Please repeat the records, word for word and without gaps.

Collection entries
::::::

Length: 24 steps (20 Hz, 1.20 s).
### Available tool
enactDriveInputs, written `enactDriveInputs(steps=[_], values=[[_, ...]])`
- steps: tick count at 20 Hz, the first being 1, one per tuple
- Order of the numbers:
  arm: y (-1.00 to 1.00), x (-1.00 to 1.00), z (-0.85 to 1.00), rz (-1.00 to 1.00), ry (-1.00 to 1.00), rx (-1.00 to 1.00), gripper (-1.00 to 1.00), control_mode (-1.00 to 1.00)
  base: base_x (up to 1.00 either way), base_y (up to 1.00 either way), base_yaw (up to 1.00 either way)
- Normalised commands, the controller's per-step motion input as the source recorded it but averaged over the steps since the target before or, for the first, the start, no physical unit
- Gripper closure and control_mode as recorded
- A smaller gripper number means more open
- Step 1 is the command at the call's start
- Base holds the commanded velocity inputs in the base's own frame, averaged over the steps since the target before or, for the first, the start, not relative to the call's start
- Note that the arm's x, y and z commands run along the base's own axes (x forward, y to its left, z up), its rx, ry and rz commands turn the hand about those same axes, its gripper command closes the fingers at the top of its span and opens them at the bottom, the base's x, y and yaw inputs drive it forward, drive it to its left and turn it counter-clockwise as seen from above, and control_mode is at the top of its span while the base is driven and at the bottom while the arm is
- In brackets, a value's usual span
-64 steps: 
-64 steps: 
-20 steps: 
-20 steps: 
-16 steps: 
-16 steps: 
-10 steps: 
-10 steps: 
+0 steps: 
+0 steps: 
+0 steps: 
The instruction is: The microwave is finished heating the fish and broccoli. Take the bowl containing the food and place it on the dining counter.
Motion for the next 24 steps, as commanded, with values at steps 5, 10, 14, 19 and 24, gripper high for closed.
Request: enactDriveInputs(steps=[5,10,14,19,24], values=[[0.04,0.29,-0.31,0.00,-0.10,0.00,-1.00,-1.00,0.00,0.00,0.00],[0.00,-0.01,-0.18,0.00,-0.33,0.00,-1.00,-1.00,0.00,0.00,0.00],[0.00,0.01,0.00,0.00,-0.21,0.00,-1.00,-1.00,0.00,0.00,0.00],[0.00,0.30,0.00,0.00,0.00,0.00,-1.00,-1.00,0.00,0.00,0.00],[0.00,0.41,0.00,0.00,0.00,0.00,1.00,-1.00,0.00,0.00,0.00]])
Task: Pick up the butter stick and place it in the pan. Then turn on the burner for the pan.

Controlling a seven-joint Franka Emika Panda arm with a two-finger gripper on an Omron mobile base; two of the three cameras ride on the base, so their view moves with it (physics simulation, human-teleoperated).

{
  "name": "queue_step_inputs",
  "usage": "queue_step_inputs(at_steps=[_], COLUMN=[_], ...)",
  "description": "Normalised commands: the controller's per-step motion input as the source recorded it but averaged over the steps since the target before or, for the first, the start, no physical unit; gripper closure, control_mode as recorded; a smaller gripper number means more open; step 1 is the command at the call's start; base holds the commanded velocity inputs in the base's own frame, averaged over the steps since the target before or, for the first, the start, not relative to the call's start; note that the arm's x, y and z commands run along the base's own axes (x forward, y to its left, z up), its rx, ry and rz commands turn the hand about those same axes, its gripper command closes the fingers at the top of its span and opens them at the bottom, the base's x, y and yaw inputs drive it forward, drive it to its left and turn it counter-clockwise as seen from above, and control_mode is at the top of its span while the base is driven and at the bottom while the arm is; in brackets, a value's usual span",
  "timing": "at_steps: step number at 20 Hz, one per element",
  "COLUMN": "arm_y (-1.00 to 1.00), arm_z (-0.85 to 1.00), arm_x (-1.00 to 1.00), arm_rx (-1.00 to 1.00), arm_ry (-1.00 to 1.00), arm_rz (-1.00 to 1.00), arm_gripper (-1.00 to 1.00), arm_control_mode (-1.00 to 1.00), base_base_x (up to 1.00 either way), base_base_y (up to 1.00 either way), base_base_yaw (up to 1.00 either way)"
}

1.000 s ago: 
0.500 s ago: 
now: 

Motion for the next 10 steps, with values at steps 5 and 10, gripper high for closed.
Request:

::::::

> _Response to the exercise_
Length: 24 steps (20 Hz, 1.20 s).
### Available tool
enactDriveInputs, written `enactDriveInputs(steps=[_], values=[[_, ...]])`
- steps: tick count at 20 Hz, the first being 1, one per tuple
- Order of the numbers:
  arm: y (-1.00 to 1.00), x (-1.00 to 1.00), z (-0.85 to 1.00), rz (-1.00 to 1.00), ry (-1.00 to 1.00), rx (-1.00 to 1.00), gripper (-1.00 to 1.00), control_mode (-1.00 to 1.00)
  base: base_x (up to 1.00 either way), base_y (up to 1.00 either way), base_yaw (up to 1.00 either way)
- Normalised commands, the controller's per-step motion input as the source recorded it but averaged over the steps since the target before or, for the first, the start, no physical unit
- Gripper closure and control_mode as recorded
- A smaller gripper number means more open
- Step 1 is the command at the call's start
- Base holds the commanded velocity inputs in the base's own frame, averaged over the steps since the target before or, for the first, the start, not relative to the call's start
- Note that the arm's x, y and z commands run along the base's own axes (x forward, y to its left, z up), its rx, ry and rz commands turn the hand about those same axes, its gripper command closes the fingers at the top of its span and opens them at the bottom, the base's x, y and yaw inputs drive it forward, drive it to its left and turn it counter-clockwise as seen from above, and control_mode is at the top of its span while the base is driven and at the bottom while the arm is
- In brackets, a value's usual span
-64 steps: 
-64 steps: 
-20 steps: 
-20 steps: 
-16 steps: 
-16 steps: 
-10 steps: 
-10 steps: 
+0 steps: 
+0 steps: 
+0 steps: 
The instruction is: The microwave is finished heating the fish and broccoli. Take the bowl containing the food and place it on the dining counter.
Motion for the next 24 steps, as commanded, with values at steps 5, 10, 14, 19 and 24, gripper high for closed.
Request: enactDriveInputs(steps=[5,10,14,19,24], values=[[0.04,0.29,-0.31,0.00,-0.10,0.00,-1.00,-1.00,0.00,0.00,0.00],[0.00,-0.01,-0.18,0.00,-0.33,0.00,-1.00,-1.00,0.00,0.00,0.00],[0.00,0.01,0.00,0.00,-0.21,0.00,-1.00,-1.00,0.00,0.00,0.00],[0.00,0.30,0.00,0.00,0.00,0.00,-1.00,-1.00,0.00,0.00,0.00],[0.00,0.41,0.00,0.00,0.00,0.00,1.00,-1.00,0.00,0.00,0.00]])
Task: Pick up the butter stick and place it in the pan. Then turn on the burner for the pan.

Controlling a seven-joint Franka Emika Panda arm with a two-finger gripper on an Omron mobile base; two of the three cameras ride on the base, so their view moves with it (physics simulation, human-teleoperated).

{
  "name": "queue_step_inputs",
  "usage": "queue_step_inputs(at_steps=[_], COLUMN=[_], ...)",
  "description": "Normalised commands: the controller's per-step motion input as the source recorded it but averaged over the steps since the target before or, for the first, the start, no physical unit; gripper closure, control_mode as recorded; a smaller gripper number means more open; step 1 is the command at the call's start; base holds the commanded velocity inputs in the base's own frame, averaged over the steps since the target before or, for the first, the start, not relative to the call's start; note that the arm's x, y and z commands run along the base's own axes (x forward, y to its left, z up), its rx, ry and rz commands turn the hand about those same axes, its gripper command closes the fingers at the top of its span and opens them at the bottom, the base's x, y and yaw inputs drive it forward, drive it to its left and turn it counter-clockwise as seen from above, and control_mode is at the top of its span while the base is driven and at the bottom while the arm is; in brackets, a value's usual span",
  "timing": "at_steps: step number at 20 Hz, one per element",
  "COLUMN": "arm_y (-1.00 to 1.00), arm_z (-0.85 to 1.00), arm_x (-1.00 to 1.00), arm_rx (-1.00 to 1.00), arm_ry (-1.00 to 1.00), arm_rz (-1.00 to 1.00), arm_gripper (-1.00 to 1.00), arm_control_mode (-1.00 to 1.00), base_base_x (up to 1.00 either way), base_base_y (up to 1.00 either way), base_base_yaw (up to 1.00 either way)"
}

1.000 s ago: 
0.500 s ago: 
now: 

Motion for the next 10 steps, with values at steps 5 and 10, gripper high for closed.
Request:

This exercise requires no additional output.